All pictures must be left out as you transcribe the lines from the first line of the data to the line containing "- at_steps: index", both included.

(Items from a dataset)

::::

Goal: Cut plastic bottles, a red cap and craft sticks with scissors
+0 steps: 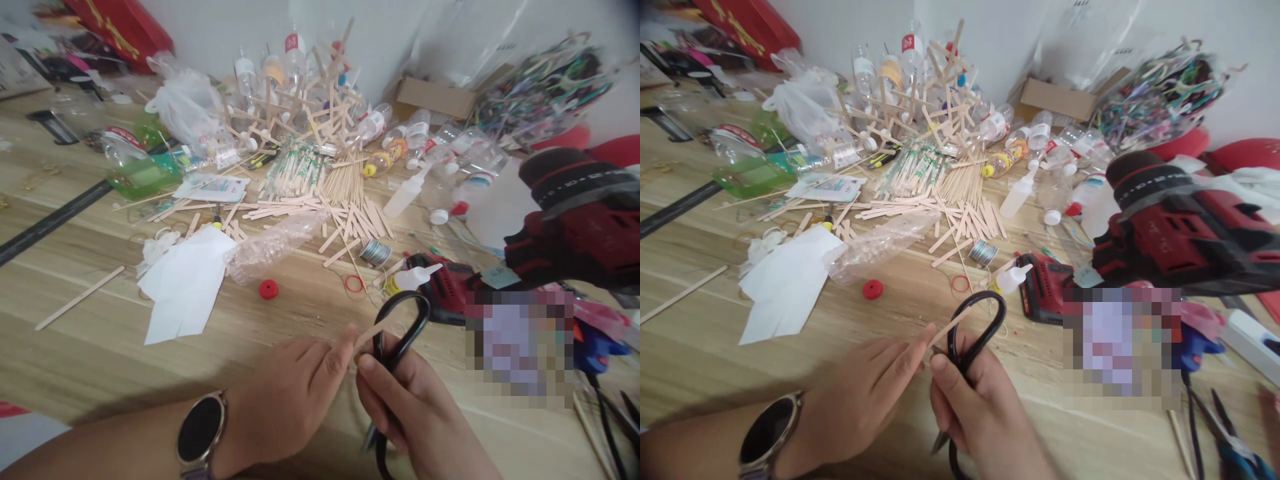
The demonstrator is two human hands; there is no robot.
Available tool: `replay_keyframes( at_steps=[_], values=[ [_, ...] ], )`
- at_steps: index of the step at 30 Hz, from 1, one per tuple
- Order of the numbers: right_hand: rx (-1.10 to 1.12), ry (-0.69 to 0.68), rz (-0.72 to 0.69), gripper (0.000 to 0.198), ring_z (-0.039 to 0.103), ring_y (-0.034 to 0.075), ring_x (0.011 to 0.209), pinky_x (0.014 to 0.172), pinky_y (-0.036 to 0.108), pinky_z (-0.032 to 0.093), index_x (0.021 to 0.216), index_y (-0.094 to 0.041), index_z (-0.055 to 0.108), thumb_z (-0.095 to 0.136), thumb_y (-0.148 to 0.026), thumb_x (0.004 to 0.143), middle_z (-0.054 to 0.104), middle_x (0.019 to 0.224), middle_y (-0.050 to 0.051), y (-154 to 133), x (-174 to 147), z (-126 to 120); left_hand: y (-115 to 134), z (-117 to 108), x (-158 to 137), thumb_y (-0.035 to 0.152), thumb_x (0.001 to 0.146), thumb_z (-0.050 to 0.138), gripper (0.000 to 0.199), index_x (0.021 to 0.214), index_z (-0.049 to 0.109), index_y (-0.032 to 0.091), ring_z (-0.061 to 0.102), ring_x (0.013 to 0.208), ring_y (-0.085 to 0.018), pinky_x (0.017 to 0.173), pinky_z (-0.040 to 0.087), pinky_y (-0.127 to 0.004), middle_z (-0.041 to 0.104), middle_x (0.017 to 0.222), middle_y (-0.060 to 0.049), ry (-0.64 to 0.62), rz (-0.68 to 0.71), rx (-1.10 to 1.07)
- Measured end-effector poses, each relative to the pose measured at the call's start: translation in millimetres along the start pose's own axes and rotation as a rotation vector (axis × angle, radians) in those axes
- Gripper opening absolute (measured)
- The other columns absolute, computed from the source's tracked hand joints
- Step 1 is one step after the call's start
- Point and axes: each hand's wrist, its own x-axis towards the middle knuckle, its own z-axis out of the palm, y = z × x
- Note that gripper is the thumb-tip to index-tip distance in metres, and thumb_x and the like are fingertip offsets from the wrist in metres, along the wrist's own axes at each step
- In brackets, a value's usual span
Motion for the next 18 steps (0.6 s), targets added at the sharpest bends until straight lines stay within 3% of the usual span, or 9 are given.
replay_keyframes(
  at_steps=[2,4,8,10,12,15,18],
  values=[
    [-0.160,0.137,-0.096,0.045,0.029,0.006,0.038,0.038,0.020,0.020,0.074,-0.022,0.047,0.054,-0.063,0.092,0.046,0.050,-0.007,5.2,-1.8,5.0,2.3,0.7,-1.0,0.015,0.103,0.020,0.050,0.151,0.024,0.002,0.069,0.079,-0.020,0.071,0.057,-0.032,0.075,0.099,-0.013,-0.009,-0.037,-0.014],
    [-0.393,0.275,-0.284,0.040,0.035,0.008,0.039,0.038,0.022,0.024,0.070,-0.022,0.047,0.051,-0.051,0.098,0.048,0.050,-0.005,13.4,-1.0,5.0,4.7,0.8,-2.1,0.013,0.102,0.020,0.049,0.150,0.026,0.002,0.069,0.075,-0.019,0.068,0.057,-0.031,0.076,0.096,-0.012,-0.003,-0.049,-0.027],
    [-0.923,0.442,-0.938,0.010,0.055,0.013,0.049,0.049,0.026,0.040,0.089,-0.022,0.056,0.052,-0.021,0.097,0.062,0.062,-0.002,24.9,7.0,-7.8,9.2,-0.9,-4.2,0.011,0.101,0.024,0.046,0.145,0.033,0.000,0.068,0.069,-0.019,0.065,0.057,-0.031,0.076,0.090,-0.011,0.007,-0.069,0.004],
    [-1.124,0.412,-1.145,0.014,0.062,0.014,0.057,0.060,0.028,0.045,0.103,-0.019,0.056,0.049,-0.010,0.095,0.069,0.071,0.000,25.2,11.8,-13.9,10.6,-1.7,-5.0,0.011,0.101,0.024,0.046,0.144,0.035,0.001,0.069,0.070,-0.020,0.065,0.057,-0.031,0.076,0.091,-0.011,-0.040,-0.093,0.038],
    [-1.229,0.414,-1.211,0.022,0.065,0.014,0.060,0.067,0.029,0.045,0.106,-0.017,0.056,0.045,-0.003,0.093,0.071,0.074,0.001,24.0,15.8,-15.6,10.8,-2.1,-5.1,0.010,0.100,0.023,0.046,0.143,0.036,0.000,0.069,0.070,-0.020,0.065,0.057,-0.031,0.076,0.090,-0.011,-0.082,-0.096,0.070],
    [-1.175,0.487,-1.197,0.021,0.063,0.014,0.058,0.064,0.028,0.044,0.101,-0.018,0.055,0.041,-0.004,0.095,0.068,0.069,0.000,22.1,18.4,-10.5,9.2,-2.7,-3.7,0.007,0.098,0.022,0.046,0.140,0.039,-0.001,0.068,0.065,-0.019,0.061,0.055,-0.030,0.075,0.083,-0.009,-0.060,-0.088,0.119],
    [-0.963,0.407,-0.953,0.017,0.056,0.013,0.049,0.049,0.024,0.042,0.084,-0.023,0.050,0.046,-0.015,0.099,0.060,0.060,-0.003,19.7,16.7,-3.5,7.1,-4.6,-1.5,0.004,0.097,0.024,0.043,0.137,0.040,-0.004,0.066,0.061,-0.019,0.054,0.051,-0.031,0.073,0.078,-0.008,-0.038,-0.044,0.169]
  ],
)
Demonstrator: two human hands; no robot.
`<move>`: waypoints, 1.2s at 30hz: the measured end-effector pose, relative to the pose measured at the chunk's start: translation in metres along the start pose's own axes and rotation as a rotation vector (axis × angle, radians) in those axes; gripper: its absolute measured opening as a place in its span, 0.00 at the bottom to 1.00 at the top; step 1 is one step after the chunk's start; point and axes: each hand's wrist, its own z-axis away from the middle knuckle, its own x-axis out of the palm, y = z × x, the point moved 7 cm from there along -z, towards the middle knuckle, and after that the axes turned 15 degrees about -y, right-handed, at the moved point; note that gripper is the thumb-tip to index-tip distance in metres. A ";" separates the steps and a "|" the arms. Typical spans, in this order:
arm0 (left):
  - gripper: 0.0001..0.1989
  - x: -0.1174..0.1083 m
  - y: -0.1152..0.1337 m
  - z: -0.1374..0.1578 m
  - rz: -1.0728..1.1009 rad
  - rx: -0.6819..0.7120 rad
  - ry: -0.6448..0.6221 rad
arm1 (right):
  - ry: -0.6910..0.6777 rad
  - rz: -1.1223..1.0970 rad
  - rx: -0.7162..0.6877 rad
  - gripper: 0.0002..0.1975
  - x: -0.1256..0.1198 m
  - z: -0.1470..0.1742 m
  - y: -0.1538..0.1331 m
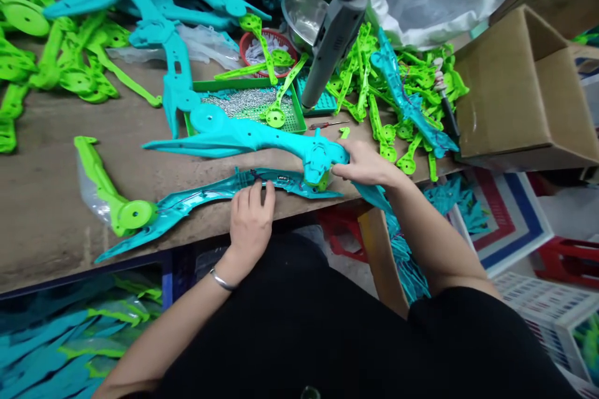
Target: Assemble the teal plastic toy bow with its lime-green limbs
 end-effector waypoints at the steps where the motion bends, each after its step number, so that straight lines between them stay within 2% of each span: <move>1: 0.21 0.001 0.000 0.001 0.011 0.001 0.002 | -0.014 -0.024 -0.011 0.13 0.001 -0.004 -0.002; 4: 0.21 0.003 0.000 0.004 0.026 0.000 0.009 | -0.015 -0.054 -0.028 0.19 0.001 -0.012 -0.006; 9: 0.21 0.004 -0.001 0.004 0.022 -0.005 -0.001 | 0.005 0.027 -0.033 0.24 -0.001 -0.012 -0.020; 11: 0.21 0.004 -0.002 0.004 0.039 -0.009 -0.011 | 0.025 0.010 -0.119 0.24 -0.001 -0.012 -0.037; 15: 0.21 0.002 0.000 0.005 -0.002 0.000 0.017 | 0.022 -0.023 -0.384 0.26 0.008 -0.023 -0.081; 17: 0.20 0.001 0.001 0.006 -0.026 0.004 0.038 | 0.000 -0.018 -0.435 0.28 0.017 -0.033 -0.093; 21: 0.21 0.003 -0.001 0.007 -0.015 -0.004 0.022 | -0.059 0.027 -0.388 0.29 0.033 -0.049 -0.094; 25: 0.21 0.003 -0.001 0.007 -0.005 -0.007 0.012 | -0.070 0.054 -0.368 0.28 0.038 -0.051 -0.095; 33: 0.22 0.006 0.001 0.009 0.040 0.008 -0.022 | -0.143 0.106 -0.455 0.31 0.056 -0.054 -0.109; 36: 0.23 0.006 0.005 0.009 0.034 -0.005 -0.041 | -0.127 0.074 -0.558 0.32 0.058 -0.052 -0.109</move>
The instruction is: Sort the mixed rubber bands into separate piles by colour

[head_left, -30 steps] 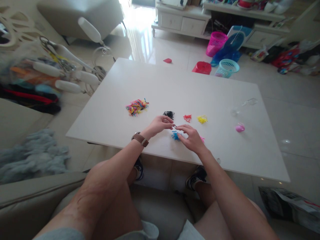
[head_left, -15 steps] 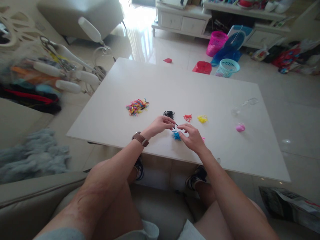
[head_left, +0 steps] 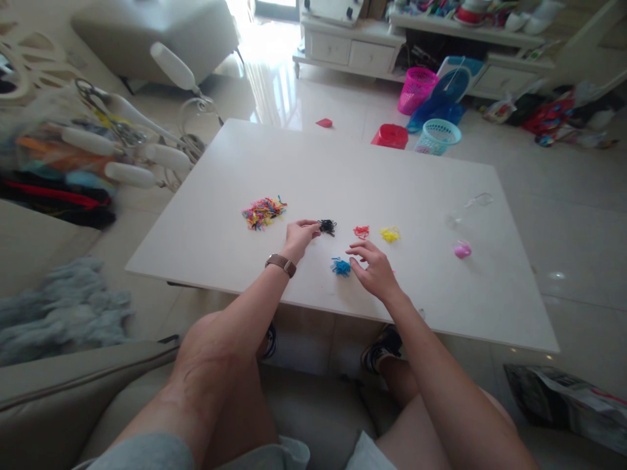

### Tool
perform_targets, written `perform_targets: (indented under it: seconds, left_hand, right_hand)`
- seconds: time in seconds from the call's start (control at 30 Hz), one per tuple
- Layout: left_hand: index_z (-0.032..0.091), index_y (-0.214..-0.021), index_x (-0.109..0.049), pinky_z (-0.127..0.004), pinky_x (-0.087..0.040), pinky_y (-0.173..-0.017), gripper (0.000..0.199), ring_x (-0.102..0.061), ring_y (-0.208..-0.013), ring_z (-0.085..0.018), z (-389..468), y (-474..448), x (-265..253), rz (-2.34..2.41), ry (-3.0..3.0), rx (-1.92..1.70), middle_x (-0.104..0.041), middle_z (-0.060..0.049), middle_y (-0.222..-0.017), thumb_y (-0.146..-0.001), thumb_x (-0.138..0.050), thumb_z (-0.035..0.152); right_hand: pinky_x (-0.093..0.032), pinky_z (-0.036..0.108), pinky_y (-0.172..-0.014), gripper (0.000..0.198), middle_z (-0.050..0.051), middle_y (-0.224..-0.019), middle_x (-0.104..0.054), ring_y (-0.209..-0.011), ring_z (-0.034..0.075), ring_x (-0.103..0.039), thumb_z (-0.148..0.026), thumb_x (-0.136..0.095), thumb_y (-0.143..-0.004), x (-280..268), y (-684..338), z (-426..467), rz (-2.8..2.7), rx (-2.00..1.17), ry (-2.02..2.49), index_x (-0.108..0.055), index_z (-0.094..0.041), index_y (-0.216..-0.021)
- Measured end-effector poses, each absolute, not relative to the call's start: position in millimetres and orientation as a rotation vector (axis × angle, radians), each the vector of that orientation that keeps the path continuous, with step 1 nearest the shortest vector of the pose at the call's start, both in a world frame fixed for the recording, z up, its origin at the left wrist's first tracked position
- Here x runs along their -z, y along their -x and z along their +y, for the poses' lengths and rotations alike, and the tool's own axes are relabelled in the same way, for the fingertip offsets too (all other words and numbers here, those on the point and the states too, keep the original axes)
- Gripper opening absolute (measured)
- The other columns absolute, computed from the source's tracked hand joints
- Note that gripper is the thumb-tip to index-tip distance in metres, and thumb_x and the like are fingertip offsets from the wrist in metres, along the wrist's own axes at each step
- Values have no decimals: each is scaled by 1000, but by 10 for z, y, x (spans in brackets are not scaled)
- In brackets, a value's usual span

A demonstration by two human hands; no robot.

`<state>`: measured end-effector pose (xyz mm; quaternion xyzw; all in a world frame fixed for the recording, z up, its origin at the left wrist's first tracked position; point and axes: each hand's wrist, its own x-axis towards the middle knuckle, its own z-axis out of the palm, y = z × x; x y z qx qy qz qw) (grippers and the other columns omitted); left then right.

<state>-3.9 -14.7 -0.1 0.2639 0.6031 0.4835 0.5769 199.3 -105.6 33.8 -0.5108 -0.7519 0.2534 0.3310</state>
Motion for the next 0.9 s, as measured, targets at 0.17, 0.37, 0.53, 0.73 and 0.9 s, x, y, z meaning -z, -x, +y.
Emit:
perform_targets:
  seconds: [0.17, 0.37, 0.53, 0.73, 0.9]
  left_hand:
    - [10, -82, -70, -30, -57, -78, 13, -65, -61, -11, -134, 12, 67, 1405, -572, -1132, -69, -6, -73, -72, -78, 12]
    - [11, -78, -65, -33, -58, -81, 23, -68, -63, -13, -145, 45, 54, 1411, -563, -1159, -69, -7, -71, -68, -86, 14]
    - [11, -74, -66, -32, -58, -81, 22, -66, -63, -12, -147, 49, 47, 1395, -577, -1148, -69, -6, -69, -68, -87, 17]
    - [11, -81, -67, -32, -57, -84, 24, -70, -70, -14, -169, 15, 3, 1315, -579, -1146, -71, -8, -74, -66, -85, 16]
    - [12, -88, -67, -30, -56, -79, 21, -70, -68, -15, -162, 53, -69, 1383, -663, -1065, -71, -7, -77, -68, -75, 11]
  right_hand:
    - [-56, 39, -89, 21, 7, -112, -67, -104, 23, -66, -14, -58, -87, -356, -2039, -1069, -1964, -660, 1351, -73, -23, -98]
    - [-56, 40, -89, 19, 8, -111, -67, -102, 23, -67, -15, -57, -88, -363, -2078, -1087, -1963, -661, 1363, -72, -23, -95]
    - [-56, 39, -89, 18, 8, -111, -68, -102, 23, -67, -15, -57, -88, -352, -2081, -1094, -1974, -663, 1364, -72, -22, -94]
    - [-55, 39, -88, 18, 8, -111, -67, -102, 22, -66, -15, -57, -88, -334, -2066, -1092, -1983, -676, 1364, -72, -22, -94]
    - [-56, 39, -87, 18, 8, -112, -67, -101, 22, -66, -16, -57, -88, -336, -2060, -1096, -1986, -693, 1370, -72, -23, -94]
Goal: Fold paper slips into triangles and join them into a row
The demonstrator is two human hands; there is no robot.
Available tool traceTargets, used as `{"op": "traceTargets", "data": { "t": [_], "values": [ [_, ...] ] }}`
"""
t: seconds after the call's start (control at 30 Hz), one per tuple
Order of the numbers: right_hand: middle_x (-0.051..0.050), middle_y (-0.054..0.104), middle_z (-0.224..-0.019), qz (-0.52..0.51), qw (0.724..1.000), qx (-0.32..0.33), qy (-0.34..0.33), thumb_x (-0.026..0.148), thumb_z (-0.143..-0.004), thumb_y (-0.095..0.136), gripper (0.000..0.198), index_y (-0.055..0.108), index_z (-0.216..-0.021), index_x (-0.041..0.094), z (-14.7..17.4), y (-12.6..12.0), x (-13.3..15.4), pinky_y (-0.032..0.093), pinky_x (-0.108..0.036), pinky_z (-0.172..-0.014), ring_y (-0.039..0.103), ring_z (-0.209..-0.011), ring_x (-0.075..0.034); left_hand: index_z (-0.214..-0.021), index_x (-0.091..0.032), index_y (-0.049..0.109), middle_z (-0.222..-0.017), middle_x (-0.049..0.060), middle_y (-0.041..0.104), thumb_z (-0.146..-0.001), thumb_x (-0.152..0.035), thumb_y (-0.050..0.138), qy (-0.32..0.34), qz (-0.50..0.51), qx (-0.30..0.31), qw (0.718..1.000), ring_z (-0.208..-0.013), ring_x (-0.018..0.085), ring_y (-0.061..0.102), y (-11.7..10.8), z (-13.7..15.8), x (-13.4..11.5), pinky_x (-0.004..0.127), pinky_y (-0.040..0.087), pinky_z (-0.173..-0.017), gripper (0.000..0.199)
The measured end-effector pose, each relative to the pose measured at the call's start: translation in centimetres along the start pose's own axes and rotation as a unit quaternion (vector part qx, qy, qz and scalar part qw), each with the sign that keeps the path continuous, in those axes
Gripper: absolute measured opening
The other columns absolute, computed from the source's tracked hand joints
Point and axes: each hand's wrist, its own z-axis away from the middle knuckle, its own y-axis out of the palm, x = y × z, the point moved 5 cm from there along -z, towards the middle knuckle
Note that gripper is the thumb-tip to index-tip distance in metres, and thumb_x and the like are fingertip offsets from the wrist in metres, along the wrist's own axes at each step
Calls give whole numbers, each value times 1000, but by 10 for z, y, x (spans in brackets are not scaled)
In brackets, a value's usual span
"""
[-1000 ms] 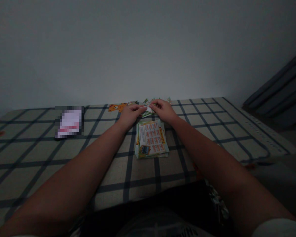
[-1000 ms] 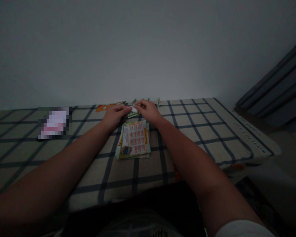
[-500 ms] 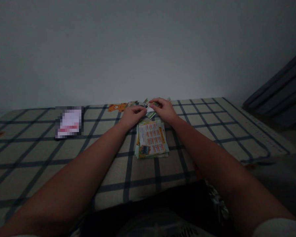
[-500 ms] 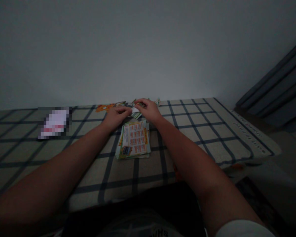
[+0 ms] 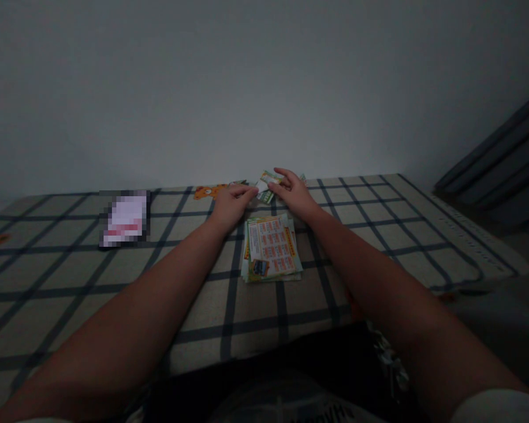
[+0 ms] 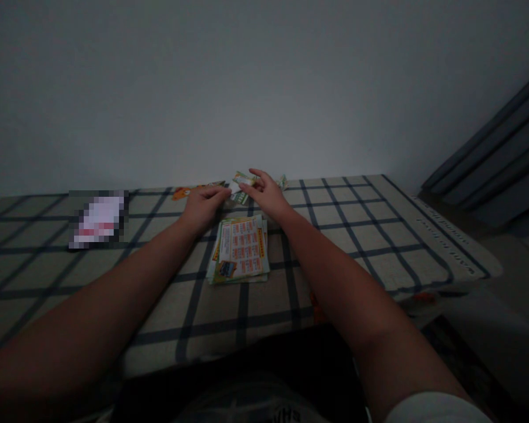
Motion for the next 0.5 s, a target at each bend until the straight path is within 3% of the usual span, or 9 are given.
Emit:
{"op": "traceTargets", "data": {
  "t": [0.13,0.5],
  "values": [
    [-7,71,-114,-31,999,18,26,19,-89,67,57,47,-142,26,0,3,0,58,-34,-82,69,-94,-18,-79,-19,79,-81,5,74,-78,-48,71,-2,13,11,1000,-81,21,63,0,1,-3,33,50,-78,30],
    [-5,73,-109,-62,996,56,23,18,-88,66,57,46,-141,26,2,4,-1,59,-35,-83,70,-93,-19,-76,-18,77,-68,3,66,-74,-44,74,-71,13,33,997,-61,15,52,5,7,3,28,41,-58,27]
  ]
}}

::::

▸ **Answer to this problem**:
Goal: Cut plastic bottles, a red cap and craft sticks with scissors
+0 steps: 
The demonstrator is two human hands; there is no robot.
Available tool: `replay_keyframes( at_steps=[_], values=[ [_, ...] ], )`
- at_steps: index of the step at 30 Hz, from 1, one per tuple

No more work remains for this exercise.